Applying for and paying off an HOA loan can be somewhat daunting, and this process is not to be taken lightly. Neglecting your monthly payments can have disastrous effects for your homeowners and the community as a whole. However, getting a loan is sometimes the only way to conduct necessary repairs or projects. Below are some things to consider before taking out a loan for your HOA.
The Pros
Although taking out loans is rarely the first choice for many organizations, doing so allows you to embark on projects or contract repairs that your community needs to continue achieving its goals.

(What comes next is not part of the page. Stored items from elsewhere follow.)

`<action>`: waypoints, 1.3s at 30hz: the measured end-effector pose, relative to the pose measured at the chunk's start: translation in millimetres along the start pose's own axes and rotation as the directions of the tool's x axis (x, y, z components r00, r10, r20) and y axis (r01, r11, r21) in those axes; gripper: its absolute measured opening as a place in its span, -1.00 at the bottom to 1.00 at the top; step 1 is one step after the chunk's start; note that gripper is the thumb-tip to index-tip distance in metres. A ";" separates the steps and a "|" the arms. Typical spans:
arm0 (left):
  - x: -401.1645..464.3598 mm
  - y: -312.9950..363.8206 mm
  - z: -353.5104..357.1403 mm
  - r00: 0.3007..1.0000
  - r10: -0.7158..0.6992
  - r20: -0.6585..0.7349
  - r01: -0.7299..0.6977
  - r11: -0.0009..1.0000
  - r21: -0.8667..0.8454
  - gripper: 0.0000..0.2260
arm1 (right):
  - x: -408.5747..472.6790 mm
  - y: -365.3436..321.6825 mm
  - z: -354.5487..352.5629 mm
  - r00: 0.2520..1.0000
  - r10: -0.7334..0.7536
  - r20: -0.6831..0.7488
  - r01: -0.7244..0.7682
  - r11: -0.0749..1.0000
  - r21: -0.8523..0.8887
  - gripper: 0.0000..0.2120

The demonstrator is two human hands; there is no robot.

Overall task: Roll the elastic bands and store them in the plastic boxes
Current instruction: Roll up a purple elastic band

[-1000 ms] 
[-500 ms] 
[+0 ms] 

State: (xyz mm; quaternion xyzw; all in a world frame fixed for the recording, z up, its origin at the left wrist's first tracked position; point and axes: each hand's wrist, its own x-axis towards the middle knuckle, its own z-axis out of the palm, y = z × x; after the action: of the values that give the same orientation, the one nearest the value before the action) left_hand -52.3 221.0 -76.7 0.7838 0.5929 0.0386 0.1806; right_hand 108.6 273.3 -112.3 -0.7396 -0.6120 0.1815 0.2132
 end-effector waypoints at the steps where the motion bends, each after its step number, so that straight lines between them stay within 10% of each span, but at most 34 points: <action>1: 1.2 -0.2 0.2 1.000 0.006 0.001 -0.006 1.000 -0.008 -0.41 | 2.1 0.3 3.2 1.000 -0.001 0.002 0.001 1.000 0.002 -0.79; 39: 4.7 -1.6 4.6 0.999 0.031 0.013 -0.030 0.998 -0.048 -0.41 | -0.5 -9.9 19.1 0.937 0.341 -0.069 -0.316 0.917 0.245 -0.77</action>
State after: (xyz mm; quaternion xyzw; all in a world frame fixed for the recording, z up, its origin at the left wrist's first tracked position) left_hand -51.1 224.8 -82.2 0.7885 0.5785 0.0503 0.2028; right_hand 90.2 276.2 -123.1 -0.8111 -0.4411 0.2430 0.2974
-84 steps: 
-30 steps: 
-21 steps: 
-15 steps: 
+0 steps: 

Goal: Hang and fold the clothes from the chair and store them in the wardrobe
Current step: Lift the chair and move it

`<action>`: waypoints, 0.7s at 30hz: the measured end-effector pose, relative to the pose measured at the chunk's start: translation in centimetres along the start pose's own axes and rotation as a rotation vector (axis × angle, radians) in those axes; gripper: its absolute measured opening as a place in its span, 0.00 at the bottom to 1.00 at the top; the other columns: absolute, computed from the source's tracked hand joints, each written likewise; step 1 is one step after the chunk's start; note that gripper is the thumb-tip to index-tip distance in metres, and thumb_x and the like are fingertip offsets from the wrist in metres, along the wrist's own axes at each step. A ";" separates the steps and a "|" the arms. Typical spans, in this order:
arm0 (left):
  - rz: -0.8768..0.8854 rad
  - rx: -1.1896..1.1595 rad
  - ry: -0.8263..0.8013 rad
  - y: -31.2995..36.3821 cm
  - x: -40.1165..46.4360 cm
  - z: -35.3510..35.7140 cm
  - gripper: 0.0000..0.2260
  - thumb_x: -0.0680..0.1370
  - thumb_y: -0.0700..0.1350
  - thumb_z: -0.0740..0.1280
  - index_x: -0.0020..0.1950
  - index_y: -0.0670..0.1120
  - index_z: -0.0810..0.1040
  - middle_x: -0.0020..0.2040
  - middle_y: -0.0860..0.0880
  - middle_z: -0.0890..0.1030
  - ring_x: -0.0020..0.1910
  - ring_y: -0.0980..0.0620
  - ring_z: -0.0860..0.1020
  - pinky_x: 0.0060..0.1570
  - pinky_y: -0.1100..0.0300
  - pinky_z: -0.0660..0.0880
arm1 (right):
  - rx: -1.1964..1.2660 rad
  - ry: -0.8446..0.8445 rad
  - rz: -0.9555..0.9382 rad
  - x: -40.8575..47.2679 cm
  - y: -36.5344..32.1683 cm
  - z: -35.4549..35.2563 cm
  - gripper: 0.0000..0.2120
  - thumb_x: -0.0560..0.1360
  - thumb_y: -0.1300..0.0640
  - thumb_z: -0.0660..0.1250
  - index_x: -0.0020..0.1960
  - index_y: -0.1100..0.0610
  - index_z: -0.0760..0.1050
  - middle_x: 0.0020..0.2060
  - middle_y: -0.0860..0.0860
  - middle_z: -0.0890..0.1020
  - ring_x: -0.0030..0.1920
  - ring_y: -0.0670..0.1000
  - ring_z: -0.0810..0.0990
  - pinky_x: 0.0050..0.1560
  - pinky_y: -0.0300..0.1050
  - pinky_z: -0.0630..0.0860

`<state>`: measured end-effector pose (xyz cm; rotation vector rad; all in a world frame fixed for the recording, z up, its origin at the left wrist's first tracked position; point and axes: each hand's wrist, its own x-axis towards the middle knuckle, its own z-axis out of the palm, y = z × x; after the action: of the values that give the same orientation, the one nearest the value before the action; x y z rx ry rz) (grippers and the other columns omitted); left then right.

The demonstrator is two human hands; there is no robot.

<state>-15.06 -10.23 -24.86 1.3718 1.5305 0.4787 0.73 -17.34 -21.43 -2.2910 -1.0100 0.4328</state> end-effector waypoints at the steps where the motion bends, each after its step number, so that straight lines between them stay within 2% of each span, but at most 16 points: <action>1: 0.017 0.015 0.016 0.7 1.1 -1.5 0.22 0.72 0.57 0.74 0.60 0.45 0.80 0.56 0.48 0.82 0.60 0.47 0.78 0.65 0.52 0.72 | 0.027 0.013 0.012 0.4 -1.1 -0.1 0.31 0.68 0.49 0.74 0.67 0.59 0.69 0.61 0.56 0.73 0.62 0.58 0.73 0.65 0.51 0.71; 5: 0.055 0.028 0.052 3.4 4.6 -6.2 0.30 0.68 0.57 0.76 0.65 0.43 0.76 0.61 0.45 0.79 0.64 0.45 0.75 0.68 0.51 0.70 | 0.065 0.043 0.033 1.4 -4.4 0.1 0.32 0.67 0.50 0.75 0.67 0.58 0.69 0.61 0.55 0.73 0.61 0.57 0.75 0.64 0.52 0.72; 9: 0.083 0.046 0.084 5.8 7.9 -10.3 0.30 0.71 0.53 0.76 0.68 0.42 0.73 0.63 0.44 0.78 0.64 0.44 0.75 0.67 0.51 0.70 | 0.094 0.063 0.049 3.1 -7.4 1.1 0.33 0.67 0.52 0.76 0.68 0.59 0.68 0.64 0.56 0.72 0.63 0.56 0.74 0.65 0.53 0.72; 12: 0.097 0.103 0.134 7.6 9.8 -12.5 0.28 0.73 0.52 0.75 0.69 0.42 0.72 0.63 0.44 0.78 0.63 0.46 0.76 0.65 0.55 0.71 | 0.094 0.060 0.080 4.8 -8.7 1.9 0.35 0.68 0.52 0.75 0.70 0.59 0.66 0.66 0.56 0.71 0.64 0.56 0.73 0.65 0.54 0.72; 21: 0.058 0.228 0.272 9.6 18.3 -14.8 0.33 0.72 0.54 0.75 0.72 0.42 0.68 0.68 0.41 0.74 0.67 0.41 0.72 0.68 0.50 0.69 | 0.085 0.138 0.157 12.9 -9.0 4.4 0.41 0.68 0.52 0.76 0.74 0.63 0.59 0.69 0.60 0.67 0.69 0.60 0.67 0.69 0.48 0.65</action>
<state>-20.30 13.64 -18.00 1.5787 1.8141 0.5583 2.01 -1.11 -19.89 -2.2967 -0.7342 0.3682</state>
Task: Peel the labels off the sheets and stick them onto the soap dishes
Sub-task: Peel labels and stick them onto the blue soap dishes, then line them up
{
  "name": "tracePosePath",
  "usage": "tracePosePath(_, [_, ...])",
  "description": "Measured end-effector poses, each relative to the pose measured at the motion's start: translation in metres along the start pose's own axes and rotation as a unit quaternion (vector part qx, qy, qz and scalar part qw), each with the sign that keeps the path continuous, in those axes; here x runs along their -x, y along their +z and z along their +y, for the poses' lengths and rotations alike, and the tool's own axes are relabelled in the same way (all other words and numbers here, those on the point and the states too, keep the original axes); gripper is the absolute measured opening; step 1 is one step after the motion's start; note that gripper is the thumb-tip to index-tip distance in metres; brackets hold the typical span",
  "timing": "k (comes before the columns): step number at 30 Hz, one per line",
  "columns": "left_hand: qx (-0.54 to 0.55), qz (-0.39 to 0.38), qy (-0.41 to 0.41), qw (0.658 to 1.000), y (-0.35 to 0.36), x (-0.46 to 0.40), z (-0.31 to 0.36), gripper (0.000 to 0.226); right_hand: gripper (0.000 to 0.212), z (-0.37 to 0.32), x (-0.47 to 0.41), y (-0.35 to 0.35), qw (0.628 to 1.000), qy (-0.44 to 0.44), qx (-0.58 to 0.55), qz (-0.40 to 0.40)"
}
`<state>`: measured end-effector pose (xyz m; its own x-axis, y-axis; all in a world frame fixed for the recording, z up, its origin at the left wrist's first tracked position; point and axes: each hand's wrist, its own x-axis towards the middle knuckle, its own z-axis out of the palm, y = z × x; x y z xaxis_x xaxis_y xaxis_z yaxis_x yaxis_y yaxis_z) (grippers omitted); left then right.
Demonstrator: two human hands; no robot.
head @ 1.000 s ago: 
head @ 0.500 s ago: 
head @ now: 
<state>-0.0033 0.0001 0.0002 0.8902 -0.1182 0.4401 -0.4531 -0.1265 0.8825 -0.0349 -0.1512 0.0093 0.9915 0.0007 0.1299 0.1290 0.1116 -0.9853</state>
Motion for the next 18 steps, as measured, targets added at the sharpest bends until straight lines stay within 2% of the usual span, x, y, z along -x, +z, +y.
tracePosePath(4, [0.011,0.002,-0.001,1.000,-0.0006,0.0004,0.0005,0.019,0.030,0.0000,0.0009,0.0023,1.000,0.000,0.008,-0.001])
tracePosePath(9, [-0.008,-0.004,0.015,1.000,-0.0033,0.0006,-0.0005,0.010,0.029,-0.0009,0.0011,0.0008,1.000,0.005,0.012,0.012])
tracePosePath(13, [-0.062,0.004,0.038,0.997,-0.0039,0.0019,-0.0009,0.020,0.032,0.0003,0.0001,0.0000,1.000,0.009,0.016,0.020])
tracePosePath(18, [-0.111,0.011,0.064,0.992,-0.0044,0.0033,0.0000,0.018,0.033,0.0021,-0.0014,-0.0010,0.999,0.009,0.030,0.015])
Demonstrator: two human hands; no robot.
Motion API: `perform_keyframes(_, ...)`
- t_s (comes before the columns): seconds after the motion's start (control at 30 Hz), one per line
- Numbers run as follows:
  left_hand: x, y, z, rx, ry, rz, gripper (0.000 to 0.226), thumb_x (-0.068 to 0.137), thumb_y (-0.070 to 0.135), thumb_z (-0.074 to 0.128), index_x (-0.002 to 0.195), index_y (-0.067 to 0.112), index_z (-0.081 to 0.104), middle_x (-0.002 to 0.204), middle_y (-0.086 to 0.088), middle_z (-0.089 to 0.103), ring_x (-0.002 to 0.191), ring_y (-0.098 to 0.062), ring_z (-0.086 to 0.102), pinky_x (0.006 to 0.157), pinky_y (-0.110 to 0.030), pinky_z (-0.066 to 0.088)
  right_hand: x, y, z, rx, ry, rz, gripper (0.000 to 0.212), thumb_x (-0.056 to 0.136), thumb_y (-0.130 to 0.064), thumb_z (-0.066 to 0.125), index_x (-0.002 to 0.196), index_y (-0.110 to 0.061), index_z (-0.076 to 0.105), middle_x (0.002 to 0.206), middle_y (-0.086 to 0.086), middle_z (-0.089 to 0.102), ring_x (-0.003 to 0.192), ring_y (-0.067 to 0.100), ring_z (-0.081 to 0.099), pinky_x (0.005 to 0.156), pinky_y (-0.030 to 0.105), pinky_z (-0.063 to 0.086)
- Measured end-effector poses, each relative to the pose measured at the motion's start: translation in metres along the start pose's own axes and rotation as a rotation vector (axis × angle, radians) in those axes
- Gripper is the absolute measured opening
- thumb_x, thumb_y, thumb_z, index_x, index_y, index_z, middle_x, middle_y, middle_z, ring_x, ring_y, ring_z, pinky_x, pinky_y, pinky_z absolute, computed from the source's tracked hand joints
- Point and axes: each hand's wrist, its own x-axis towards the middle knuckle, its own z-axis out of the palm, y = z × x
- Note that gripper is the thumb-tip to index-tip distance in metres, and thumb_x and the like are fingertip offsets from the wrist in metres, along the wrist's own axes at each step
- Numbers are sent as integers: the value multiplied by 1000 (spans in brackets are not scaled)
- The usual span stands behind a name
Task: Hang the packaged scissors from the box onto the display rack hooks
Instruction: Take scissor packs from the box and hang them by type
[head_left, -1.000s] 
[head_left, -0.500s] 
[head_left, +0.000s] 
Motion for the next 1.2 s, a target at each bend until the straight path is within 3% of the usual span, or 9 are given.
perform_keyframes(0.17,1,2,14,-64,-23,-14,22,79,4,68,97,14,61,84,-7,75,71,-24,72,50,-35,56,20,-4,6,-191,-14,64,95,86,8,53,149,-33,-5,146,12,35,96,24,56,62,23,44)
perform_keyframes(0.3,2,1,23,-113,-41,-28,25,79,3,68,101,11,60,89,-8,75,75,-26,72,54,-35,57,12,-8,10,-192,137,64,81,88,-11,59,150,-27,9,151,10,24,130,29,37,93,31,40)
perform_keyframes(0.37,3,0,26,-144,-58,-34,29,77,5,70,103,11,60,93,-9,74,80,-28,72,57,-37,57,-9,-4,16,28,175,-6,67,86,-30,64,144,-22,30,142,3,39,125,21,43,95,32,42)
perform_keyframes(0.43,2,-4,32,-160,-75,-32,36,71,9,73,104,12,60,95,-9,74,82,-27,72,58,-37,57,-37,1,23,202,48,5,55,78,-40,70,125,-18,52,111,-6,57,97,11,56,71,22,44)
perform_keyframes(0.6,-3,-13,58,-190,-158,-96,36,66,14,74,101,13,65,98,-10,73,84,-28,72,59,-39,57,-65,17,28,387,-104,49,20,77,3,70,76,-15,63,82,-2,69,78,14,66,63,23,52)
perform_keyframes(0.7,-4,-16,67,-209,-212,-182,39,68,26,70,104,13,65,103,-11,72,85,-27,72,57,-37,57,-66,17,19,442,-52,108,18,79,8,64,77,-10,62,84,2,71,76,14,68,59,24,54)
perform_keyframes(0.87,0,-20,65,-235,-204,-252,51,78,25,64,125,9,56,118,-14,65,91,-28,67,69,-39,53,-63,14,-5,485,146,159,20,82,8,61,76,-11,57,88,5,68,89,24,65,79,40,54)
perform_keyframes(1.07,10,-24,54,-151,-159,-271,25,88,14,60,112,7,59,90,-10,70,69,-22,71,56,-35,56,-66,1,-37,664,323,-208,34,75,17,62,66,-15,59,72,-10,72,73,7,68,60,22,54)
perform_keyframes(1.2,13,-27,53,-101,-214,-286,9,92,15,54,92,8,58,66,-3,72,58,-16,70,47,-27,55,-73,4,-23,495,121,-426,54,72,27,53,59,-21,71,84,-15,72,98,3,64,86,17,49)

Loans Can Help You Fund Long- or Short-Term Projects
There are a few different types of HOA loans that you can take out, depending on what kind of project you’re looking to fund. Some are paid back quicker than others while others will have smaller loan payments each month. Here are the main kinds of loans you can expect to see when applying:
- Line of credit—This is the most flexible kind of HOA loan. Creditors or banks will only charge you interest on the funds you borrow, and the interest rate is variable, which means that your monthly payments aren’t the same each month. You can have a line of credit for anywhere from one to five years, so this type of loan is best for HOAs who need money to pay for short-term projects.
- Standard term loan – If your HOA is planning to buy land or start a large-scale renovation or repair, a standard term loan may be the one for you. Your organization will receive the entire loan amount right away, and then you pay back that amount over the loan term. Usually, the terms range from five to fifteen years, and the interest rate is fixed, so you can expect to pay the same monthly payment each time.
- Line of credit with conversion—This loan consists of two phases. The first phase is a line of credit in which the HOA only pays interest on the funds they borrow, but then once the second phase begins upon project completion, the HOA will have to repay the principal and interest until the end of the term as you would with a standard term loan.
- Short-term HOA loan – Finally, a short-term HOA loan is simply a standard term loan, just with a shorter-term period. Your HOA will have to pay higher monthly payments, but you will be out of debt much quicker and there is less interest to pay. Terms for this kind of loan are anywhere from three to 10 years.
You Do Not Have to Provide Collateral
Usually, HOAs do not have to provide collateral when borrowing from reputable lenders. After applying for the loan, you can expect to answer a group of questions to assess your organization’s credit risk, and then you will wait around six months for the loan amount to reach your account.
Although banks don’t require any kind of security when taking out a loan, you must be sure that your governing documents allow your HOA to take out a loan, and that you have a solid and realistic plan to pay back the loan amount. Both HOA loan rates and HOA loan requirements should be considered when creating this plan. Homeowners should be notified of this plan and have an opportunity to bring up any questions or concerns in a board meeting.
The Cons
Your HOA should only ever apply for a loan if they are sure they can repay it. When organizations cannot repay the funds they borrowed, it can have ramifications for the neighborhood.
Taking Out a Loan Can Negatively Impact Homeowners
If your HOA is in debt, homeowners could potentially be unqualified for certain financing or mortgage options, so it makes it harder for them to sell their property. This could hurt the value of other properties in your neighborhood.
Also, in order to account for new loan payments, your HOA fees will most likely have to be increased. Since homeowners feel the direct effect of taking out a loan, it’s important that they feel they have an understanding of what the new funds are going towards, and how the HOA plans to pay back their debt in a timely and organized manner.
Conclusion
As long as your HOA has a realistic plan to pay back its debt and allows homeowners the opportunity to voice any concerns, taking out a loan does not have to be a bad thing. Sometimes external financing is the only way to get a community back on its feet or to start projects that homeowners need.